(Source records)

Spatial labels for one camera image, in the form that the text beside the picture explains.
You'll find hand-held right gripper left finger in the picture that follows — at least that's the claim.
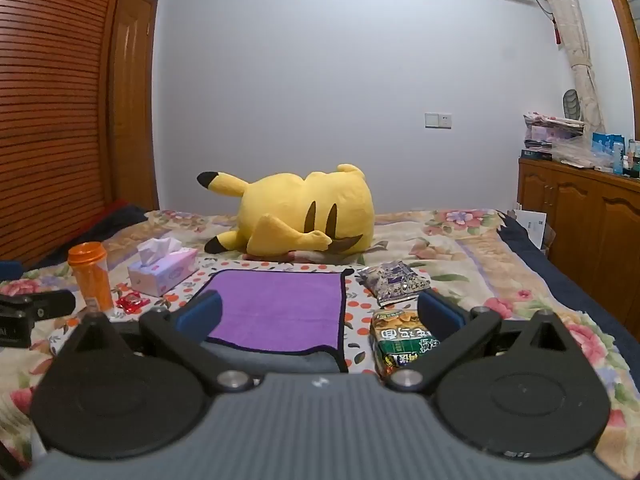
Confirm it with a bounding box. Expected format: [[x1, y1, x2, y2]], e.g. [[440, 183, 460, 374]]
[[50, 290, 254, 394]]

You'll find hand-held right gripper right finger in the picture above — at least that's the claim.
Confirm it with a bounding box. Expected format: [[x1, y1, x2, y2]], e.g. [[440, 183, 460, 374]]
[[386, 290, 588, 394]]

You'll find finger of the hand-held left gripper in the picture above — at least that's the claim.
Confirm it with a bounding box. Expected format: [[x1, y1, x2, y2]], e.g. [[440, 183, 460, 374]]
[[0, 289, 77, 322]]

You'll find purple towel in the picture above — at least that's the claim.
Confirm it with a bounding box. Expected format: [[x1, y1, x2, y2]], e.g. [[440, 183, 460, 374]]
[[201, 268, 349, 357]]

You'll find grey towel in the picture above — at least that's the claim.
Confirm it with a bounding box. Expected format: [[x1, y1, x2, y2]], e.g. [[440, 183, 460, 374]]
[[202, 339, 349, 375]]

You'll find orange plastic bottle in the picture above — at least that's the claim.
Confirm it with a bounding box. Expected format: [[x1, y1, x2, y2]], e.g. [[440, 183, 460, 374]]
[[67, 241, 115, 314]]

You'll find green snack packet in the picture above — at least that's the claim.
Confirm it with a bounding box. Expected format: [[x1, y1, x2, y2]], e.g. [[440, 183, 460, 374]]
[[369, 308, 442, 380]]

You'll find purple snack packet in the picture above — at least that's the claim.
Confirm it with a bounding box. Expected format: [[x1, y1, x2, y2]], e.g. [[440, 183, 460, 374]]
[[355, 259, 432, 307]]

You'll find pink tissue box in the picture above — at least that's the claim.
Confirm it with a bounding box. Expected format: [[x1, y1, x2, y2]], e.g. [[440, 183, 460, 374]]
[[127, 237, 200, 298]]

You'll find red candy wrapper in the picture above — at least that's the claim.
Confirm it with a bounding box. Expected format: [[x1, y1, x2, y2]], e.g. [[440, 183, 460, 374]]
[[116, 292, 151, 315]]

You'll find cardboard box with papers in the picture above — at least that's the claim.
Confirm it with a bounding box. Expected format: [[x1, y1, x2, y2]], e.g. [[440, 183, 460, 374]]
[[512, 204, 557, 259]]

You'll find dark blue blanket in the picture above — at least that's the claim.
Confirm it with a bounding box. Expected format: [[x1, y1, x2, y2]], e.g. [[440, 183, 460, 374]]
[[496, 209, 640, 378]]

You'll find yellow plush toy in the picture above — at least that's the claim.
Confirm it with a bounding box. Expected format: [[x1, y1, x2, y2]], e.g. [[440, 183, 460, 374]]
[[196, 163, 376, 257]]

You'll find wooden cabinet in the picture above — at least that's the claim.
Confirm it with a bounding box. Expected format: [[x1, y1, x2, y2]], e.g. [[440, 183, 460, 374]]
[[517, 157, 640, 322]]

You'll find wooden louvred wardrobe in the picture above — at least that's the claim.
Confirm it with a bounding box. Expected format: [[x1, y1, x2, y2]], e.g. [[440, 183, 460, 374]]
[[0, 0, 132, 272]]

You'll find stack of magazines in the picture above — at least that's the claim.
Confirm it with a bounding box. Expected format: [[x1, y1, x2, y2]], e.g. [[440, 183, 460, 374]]
[[521, 112, 587, 162]]

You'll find clear plastic bag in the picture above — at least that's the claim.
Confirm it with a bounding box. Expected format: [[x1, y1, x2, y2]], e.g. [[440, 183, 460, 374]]
[[552, 137, 614, 171]]

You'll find wooden door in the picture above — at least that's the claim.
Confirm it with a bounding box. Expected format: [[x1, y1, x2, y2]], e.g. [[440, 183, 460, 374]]
[[107, 0, 161, 212]]

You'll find blue carton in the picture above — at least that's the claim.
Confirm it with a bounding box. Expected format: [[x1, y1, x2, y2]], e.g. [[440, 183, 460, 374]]
[[591, 132, 626, 175]]

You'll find group of small bottles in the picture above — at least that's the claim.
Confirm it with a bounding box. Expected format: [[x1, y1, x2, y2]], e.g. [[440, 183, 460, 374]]
[[612, 138, 640, 179]]

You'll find grey hand fan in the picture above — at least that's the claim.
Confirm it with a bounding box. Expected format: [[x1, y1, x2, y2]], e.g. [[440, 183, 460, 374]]
[[562, 88, 585, 122]]

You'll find beige curtain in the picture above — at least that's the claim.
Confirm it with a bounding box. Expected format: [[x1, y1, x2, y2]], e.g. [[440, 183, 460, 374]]
[[529, 0, 607, 134]]

*What the task requires*
Take exactly the lines from the one containing "You'll find cardboard" through the one containing "You'll find stack" in the data above, and output them with nothing added.

*Answer below*
You'll find cardboard box with papers in the picture above — at least that's the claim.
Confirm it with a bounding box. Expected format: [[x1, y1, x2, y2]], e.g. [[440, 183, 460, 374]]
[[512, 204, 557, 259]]

You'll find dark blue blanket in the picture above — at least that's the claim.
Confirm it with a bounding box. Expected format: [[x1, y1, x2, y2]], e.g. [[440, 183, 460, 374]]
[[496, 209, 640, 378]]

You'll find yellow plush toy in the picture above — at least that's the claim.
Confirm it with a bounding box. Expected format: [[x1, y1, x2, y2]], e.g. [[440, 183, 460, 374]]
[[196, 163, 376, 257]]

You'll find wooden cabinet in the picture above — at least that's the claim.
Confirm it with a bounding box. Expected format: [[x1, y1, x2, y2]], e.g. [[440, 183, 460, 374]]
[[517, 157, 640, 322]]

You'll find wooden louvred wardrobe in the picture above — at least that's the claim.
Confirm it with a bounding box. Expected format: [[x1, y1, x2, y2]], e.g. [[440, 183, 460, 374]]
[[0, 0, 132, 272]]

You'll find stack of magazines in the picture above — at least that's the claim.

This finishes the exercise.